24.A Contrastive Divergence for Combining Variational Inference and MCMC

( Francisco J. R. Ruiz 1 2 Michalis K. Titsias, 2019 )

( download paper here : Download )

challenges of MCMC in VI

1) intractable
2) objective depend weakly on \(\theta\)

\(\rightarrow\) use an alternative divergence, “Variational Contrastive Divergence” (VCD)

\(\mathcal{L}_{\mathrm{VCD}}(\theta)=\underbrace{\mathrm{KL}\left(q_{\theta}^{(0)}(z) \| p(z \mid x)\right)-\mathrm{KL}\left(q_{\theta}(z) \| p(z \mid x)\right)}_{\geq 0}+\underbrace{\mathrm{KL}\left(q_{\theta}(z) \| q_{\theta}^{(0)}(z)\right)}_{\geq 0}\).

can be also written as…

\(\mathcal{L}_{\mathrm{VCD}}(\theta)=-\mathbb{E}_{q_{\theta}^{(0)}(z)}\left[\log p(x, z)-\log q_{\theta}^{(0)}(z)\right]+\mathbb{E}_{q_{\theta}(z)}\left[\log p(x, z)-\log q_{\theta}^{(0)}(z)\right]\).

problem #1 ) (intractability)

solution: \(\log q_{\theta}^{(0)}(z)\) cancels out

problem #2 ) (weak dependence)

solution : \(\mathcal{L}_{\mathrm{VCD}}(\theta) \stackrel{t \rightarrow \infty}{\longrightarrow} \mathrm{KL}\left(q_{\theta}^{(0)}(z) \| p(z \mid x)\right)+\mathrm{KL}\left(p(z \mid x) \| q_{\theta}^{(0)}(z)\right)\)

Steps

1) Sample \(z_{0} \sim q_{\theta}^{(0)}(z)\) (reparameterization)
2) Sample \(z \sim Q^{(t)}\left(z \mid z_{0}\right)\) (run \(t\) MCMC steps)
3) Estimate the gradient \(\nabla_{\theta} \mathcal{L}_{\mathrm{VCD}}(\theta)\)
4) Take gradient step w.r.t. \(\theta\)

summary : Download

25.Non-linear Independent Components Estimation (NICE)

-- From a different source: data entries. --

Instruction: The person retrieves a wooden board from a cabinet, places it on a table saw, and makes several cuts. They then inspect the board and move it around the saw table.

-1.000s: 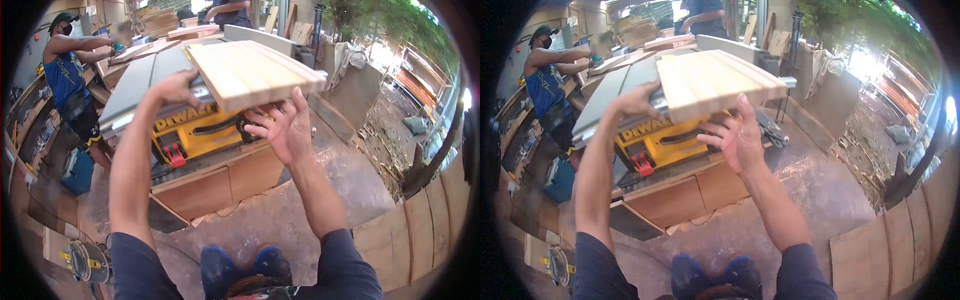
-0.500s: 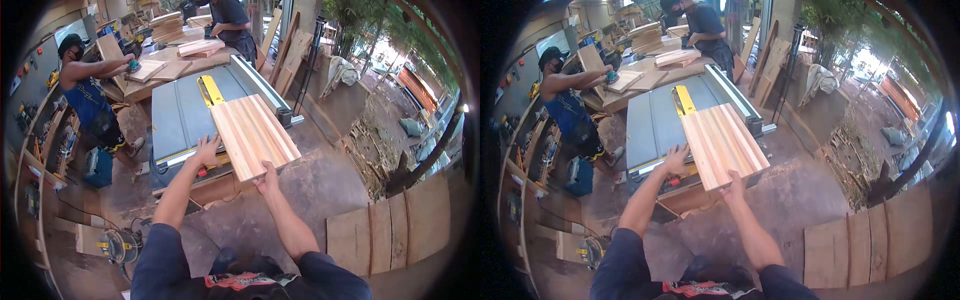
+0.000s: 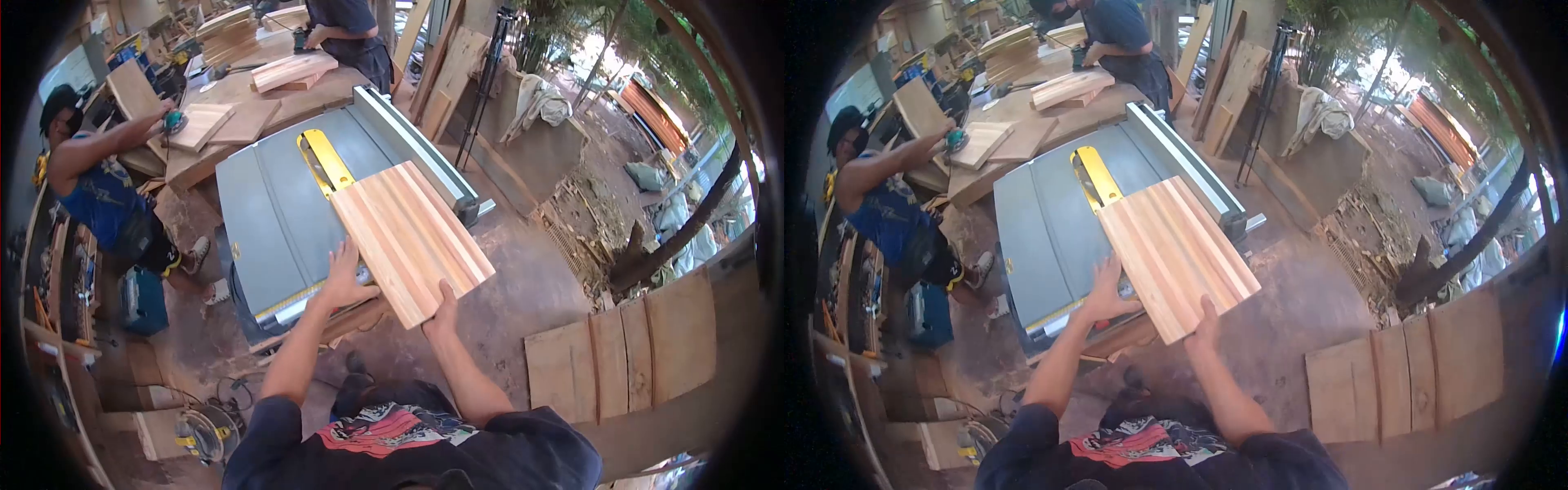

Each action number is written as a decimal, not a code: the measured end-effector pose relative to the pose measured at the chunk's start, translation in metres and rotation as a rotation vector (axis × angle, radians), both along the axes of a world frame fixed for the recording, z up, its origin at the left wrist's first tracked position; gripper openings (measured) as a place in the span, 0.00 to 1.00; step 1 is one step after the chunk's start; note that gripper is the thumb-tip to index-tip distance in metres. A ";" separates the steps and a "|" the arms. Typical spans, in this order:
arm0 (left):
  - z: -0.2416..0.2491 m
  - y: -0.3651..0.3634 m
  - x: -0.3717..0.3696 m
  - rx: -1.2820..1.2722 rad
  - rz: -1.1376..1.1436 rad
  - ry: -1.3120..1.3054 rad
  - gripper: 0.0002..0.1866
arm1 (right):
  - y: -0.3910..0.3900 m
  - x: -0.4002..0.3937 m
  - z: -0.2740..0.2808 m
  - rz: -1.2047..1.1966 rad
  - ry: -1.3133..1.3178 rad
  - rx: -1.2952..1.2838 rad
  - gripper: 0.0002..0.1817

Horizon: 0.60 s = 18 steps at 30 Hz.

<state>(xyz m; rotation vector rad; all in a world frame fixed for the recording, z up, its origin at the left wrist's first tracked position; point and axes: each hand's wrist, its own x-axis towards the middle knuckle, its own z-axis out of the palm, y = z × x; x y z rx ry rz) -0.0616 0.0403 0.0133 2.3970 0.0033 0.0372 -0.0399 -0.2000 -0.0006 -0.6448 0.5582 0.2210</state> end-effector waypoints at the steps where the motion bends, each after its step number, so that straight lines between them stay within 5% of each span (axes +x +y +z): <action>1: -0.001 0.006 0.010 0.067 -0.001 -0.001 0.72 | 0.001 0.008 -0.006 0.017 -0.048 0.013 0.32; 18: 0.001 0.028 0.014 -0.144 -0.038 0.011 0.65 | -0.007 0.028 -0.001 0.247 -0.067 -0.103 0.29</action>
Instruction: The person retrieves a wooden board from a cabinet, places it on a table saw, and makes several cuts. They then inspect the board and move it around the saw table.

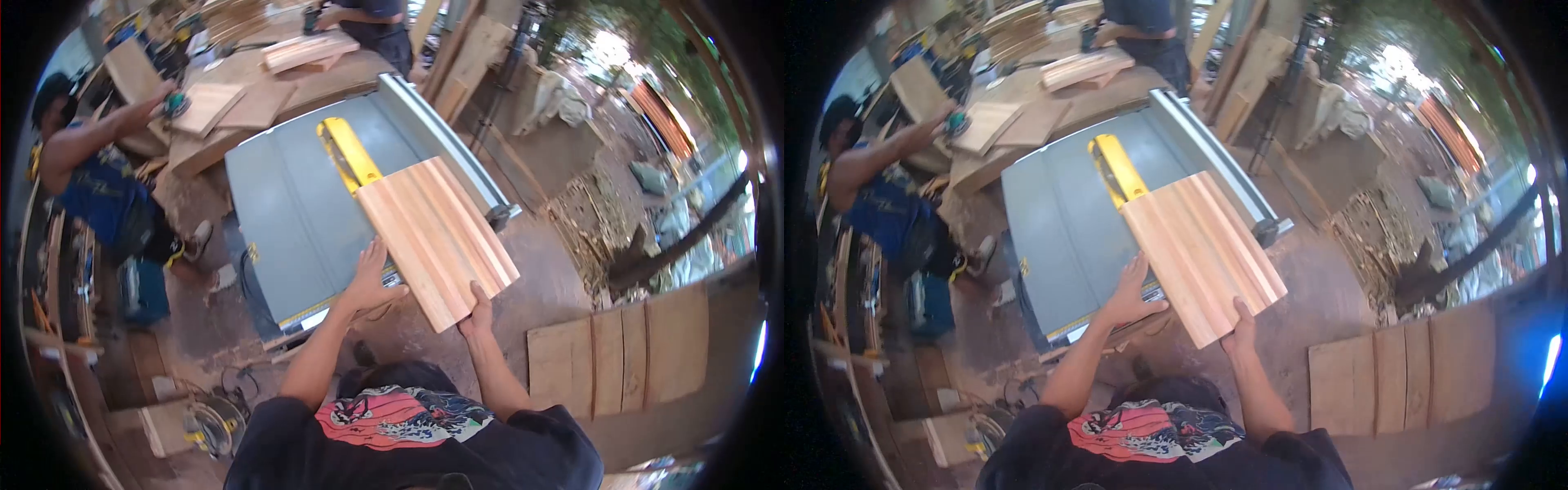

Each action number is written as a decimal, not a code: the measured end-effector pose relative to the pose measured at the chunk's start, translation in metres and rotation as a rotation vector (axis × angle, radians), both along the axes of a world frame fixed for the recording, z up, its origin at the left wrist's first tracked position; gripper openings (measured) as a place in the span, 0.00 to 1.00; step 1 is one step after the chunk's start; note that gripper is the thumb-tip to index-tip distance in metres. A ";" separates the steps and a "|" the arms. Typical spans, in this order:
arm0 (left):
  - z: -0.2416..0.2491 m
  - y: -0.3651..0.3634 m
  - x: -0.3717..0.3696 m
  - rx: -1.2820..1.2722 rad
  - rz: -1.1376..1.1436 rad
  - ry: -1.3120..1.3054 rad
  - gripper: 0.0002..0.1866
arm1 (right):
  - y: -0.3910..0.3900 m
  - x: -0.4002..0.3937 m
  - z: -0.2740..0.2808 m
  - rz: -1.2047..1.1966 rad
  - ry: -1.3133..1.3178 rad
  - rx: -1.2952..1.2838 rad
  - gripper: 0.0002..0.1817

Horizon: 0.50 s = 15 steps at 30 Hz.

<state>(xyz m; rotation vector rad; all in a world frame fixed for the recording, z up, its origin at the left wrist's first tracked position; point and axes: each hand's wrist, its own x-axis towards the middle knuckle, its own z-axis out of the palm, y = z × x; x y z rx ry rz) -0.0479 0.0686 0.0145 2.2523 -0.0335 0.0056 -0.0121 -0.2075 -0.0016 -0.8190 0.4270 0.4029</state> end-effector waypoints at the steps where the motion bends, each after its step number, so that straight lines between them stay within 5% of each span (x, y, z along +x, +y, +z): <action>1: 0.003 -0.002 -0.005 -0.021 0.018 -0.019 0.62 | 0.002 -0.001 -0.003 -0.045 -0.014 0.039 0.29; 2: 0.006 -0.008 -0.016 -0.027 0.050 -0.012 0.62 | 0.002 -0.003 -0.005 -0.094 -0.027 0.075 0.29; 7: -0.020 -0.060 -0.111 -0.446 0.433 -0.202 0.26 | -0.009 -0.017 -0.004 -0.135 -0.064 0.035 0.31; 8: -0.033 -0.070 -0.130 -0.579 0.520 -0.178 0.22 | -0.010 -0.025 0.011 -0.139 -0.088 0.042 0.31; 9: -0.103 -0.066 -0.162 -0.572 0.529 -0.179 0.22 | -0.013 -0.030 0.017 -0.142 -0.104 0.039 0.32; 11: -0.207 -0.038 -0.168 -1.870 0.853 0.155 0.21 | -0.019 -0.029 0.008 -0.135 -0.083 0.043 0.31; 12: -0.224 -0.023 -0.156 -2.268 -0.156 -0.238 0.27 | -0.023 -0.030 0.004 -0.137 -0.080 0.055 0.31; 13: -0.252 -0.012 -0.164 -2.310 0.106 -0.214 0.31 | -0.026 -0.027 0.002 -0.108 -0.033 0.055 0.31; 14: -0.186 -0.017 -0.147 -2.039 1.128 0.000 0.40 | -0.029 -0.027 -0.001 -0.087 -0.001 0.067 0.31; 15: -0.190 -0.007 -0.135 -2.111 1.184 -0.032 0.50 | -0.028 -0.029 -0.003 -0.081 0.002 0.064 0.31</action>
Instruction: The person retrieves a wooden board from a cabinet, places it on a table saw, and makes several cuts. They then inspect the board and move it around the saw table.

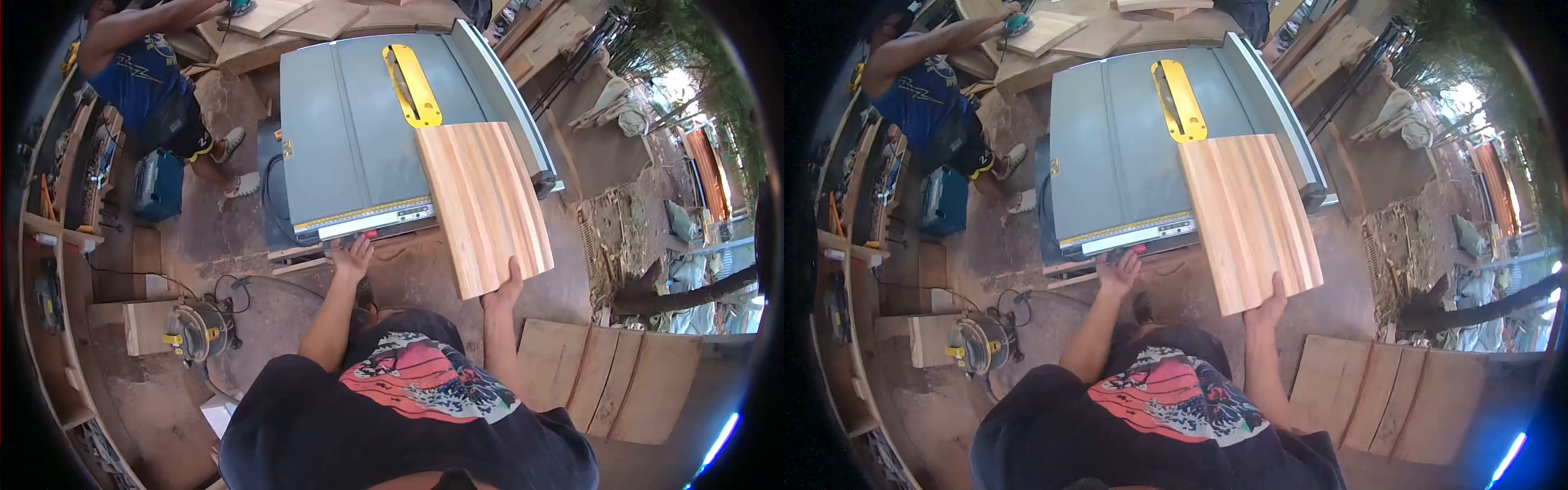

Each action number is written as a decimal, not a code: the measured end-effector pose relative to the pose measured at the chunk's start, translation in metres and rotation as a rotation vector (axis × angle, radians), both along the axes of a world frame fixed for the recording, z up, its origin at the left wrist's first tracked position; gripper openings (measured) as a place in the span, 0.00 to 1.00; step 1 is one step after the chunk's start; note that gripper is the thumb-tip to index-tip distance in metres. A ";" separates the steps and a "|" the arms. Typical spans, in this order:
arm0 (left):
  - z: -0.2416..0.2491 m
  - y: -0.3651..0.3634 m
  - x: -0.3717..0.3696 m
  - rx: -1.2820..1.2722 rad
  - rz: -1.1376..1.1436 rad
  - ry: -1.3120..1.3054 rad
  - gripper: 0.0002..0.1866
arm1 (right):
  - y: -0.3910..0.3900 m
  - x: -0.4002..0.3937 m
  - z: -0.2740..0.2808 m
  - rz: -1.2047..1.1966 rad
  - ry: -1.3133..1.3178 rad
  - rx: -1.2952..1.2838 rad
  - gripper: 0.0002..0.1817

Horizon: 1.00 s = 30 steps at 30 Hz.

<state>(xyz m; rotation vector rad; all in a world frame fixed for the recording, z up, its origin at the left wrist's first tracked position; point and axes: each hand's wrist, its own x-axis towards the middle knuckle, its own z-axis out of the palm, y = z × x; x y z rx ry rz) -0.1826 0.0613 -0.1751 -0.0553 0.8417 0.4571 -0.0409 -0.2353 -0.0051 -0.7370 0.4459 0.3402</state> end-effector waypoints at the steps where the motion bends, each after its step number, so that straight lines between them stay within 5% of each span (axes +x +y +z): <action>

( Laurent Dinh, et al, 2014 )

( download paper here : Download )

( need to know about “Variable Transformation & determinant of Jacobian” )

contribution of NICE :

1) computing the determinant of Jacobian & inverse Jacobian is trivial
2) still learn complex non-linear transformations ( with composition of simple blocks )

Coupling layer

(1) bijective transformation (2) triangular Jacobian ( makes it tractable!)
additive coupling layer

combining coupling layer
allows “Rescaling”

summary : Download

26.Variational Inference with Normalizing Flows

( Danilo Jimenez Rezende, Shakir Mohamed, 2016 )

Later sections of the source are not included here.